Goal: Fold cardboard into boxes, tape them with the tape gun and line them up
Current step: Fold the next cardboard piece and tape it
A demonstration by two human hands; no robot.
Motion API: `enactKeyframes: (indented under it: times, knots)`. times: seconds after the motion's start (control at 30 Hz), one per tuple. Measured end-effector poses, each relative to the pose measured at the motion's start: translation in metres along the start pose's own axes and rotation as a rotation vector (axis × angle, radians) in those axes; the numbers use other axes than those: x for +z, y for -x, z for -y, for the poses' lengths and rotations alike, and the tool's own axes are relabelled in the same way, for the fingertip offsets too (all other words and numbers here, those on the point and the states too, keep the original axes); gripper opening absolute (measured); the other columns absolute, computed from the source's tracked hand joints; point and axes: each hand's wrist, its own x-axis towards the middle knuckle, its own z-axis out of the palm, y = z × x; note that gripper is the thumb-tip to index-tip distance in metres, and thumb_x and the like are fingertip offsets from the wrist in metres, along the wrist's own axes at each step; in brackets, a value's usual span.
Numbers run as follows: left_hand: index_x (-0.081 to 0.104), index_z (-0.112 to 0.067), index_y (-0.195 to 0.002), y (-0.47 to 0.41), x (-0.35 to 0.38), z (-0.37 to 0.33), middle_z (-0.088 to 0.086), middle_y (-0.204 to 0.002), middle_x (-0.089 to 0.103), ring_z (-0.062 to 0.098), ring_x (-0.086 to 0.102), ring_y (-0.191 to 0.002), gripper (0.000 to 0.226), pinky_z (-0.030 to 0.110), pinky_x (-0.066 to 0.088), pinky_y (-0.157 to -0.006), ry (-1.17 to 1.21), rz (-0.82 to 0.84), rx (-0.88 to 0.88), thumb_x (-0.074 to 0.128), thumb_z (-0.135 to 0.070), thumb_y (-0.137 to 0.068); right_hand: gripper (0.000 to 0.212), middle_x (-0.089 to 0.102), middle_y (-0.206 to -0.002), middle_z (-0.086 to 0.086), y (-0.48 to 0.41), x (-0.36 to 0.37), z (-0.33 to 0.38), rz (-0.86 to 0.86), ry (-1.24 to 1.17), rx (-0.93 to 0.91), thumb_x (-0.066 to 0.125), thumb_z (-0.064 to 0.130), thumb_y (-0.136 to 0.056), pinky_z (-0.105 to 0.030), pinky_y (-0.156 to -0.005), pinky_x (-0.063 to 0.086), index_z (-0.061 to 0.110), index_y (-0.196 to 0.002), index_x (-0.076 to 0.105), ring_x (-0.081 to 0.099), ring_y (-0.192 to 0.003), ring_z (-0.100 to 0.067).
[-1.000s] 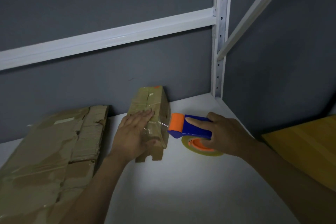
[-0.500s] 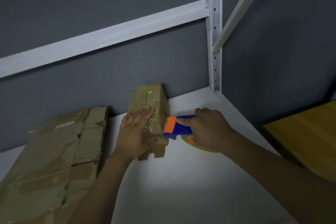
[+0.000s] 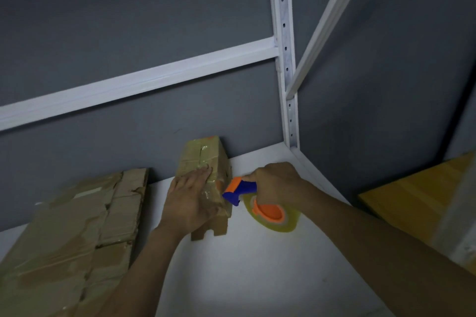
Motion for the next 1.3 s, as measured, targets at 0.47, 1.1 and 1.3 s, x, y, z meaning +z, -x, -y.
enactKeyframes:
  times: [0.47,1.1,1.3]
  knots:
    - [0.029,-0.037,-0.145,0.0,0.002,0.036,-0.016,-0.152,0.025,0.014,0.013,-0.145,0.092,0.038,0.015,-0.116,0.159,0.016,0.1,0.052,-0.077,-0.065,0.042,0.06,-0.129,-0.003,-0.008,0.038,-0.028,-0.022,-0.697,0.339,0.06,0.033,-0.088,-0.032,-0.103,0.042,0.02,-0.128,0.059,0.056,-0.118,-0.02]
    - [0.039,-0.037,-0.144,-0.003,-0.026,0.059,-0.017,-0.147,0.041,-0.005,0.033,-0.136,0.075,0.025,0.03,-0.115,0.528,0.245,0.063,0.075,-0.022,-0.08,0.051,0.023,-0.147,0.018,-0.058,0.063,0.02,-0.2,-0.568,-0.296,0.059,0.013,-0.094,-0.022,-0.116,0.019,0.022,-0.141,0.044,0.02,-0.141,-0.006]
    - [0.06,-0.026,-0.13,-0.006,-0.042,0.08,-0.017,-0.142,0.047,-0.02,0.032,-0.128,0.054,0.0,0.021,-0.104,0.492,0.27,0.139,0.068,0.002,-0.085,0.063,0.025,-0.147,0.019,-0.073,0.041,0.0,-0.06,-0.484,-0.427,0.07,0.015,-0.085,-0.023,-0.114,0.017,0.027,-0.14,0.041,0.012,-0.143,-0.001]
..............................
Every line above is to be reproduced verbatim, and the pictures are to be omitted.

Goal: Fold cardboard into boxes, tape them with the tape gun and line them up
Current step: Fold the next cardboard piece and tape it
A demonstration by two human hands; no robot.
Motion API: `enactKeyframes: (indented under it: times, knots)`. times: seconds after the motion's start (control at 30 Hz), one per tuple. Measured end-effector poses, each relative to the pose measured at the motion's start: translation in metres along the start pose's own axes and rotation as a rotation vector (axis × angle, radians) in those axes; the numbers use other axes than those: x for +z, y for -x, z for -y, for the poses' lengths and rotations alike, and the tool's own axes are relabelled in the same way, for the fingertip offsets too (all other words and numbers here, those on the point and the states too, keep the original axes); gripper opening absolute (measured); the other columns absolute, computed from the source's tracked hand joints; point and axes: each hand's wrist, its own x-axis towards the middle knuckle, its own z-axis out of the palm, y = z × x; note that gripper is the thumb-tip to index-tip distance in metres, and thumb_x and the like are fingertip offsets from the wrist in metres, along the wrist's own axes at each step; in brackets, a value's usual span.
Numbers run as follows: left_hand: index_x (-0.081 to 0.104), index_z (-0.112 to 0.067), index_y (-0.195 to 0.002), y (-0.47 to 0.41), x (-0.35 to 0.38), z (-0.37 to 0.33), middle_z (-0.088 to 0.086), middle_y (-0.204 to 0.002), middle_x (-0.089 to 0.103), ring_z (-0.062 to 0.098), ring_x (-0.086 to 0.102), ring_y (-0.191 to 0.002), gripper (0.000 to 0.226), pinky_z (-0.030 to 0.110), pinky_x (-0.066 to 0.088), pinky_y (-0.157 to -0.006), ry (-1.17 to 1.21), rz (-0.82 to 0.84), rx (-0.88 to 0.88), thumb_x (-0.074 to 0.128), thumb_z (-0.135 to 0.070), thumb_y (-0.137 to 0.068); right_hand: gripper (0.000 to 0.212), middle_x (-0.089 to 0.102), middle_y (-0.206 to -0.002), middle_z (-0.086 to 0.086), y (-0.48 to 0.41), x (-0.36 to 0.37), z (-0.33 to 0.38), rz (-0.86 to 0.86), ry (-1.24 to 1.17), rx (-0.93 to 0.91), thumb_x (-0.066 to 0.125), thumb_z (-0.064 to 0.130), thumb_y (-0.136 to 0.056), pinky_z (-0.105 to 0.030), pinky_y (-0.156 to -0.005), pinky_x (-0.063 to 0.086), index_z (-0.061 to 0.110), index_y (-0.196 to 0.002), index_x (-0.076 to 0.105), ring_x (-0.081 to 0.099), ring_y (-0.192 to 0.003), ring_z (-0.100 to 0.067).
[-1.000s] 
[-0.500s] 
[+0.000s] 
Motion for the next 1.3 s, as measured, targets at 0.47, 1.1 and 1.3 s, x, y, z meaning +z, -x, -y.
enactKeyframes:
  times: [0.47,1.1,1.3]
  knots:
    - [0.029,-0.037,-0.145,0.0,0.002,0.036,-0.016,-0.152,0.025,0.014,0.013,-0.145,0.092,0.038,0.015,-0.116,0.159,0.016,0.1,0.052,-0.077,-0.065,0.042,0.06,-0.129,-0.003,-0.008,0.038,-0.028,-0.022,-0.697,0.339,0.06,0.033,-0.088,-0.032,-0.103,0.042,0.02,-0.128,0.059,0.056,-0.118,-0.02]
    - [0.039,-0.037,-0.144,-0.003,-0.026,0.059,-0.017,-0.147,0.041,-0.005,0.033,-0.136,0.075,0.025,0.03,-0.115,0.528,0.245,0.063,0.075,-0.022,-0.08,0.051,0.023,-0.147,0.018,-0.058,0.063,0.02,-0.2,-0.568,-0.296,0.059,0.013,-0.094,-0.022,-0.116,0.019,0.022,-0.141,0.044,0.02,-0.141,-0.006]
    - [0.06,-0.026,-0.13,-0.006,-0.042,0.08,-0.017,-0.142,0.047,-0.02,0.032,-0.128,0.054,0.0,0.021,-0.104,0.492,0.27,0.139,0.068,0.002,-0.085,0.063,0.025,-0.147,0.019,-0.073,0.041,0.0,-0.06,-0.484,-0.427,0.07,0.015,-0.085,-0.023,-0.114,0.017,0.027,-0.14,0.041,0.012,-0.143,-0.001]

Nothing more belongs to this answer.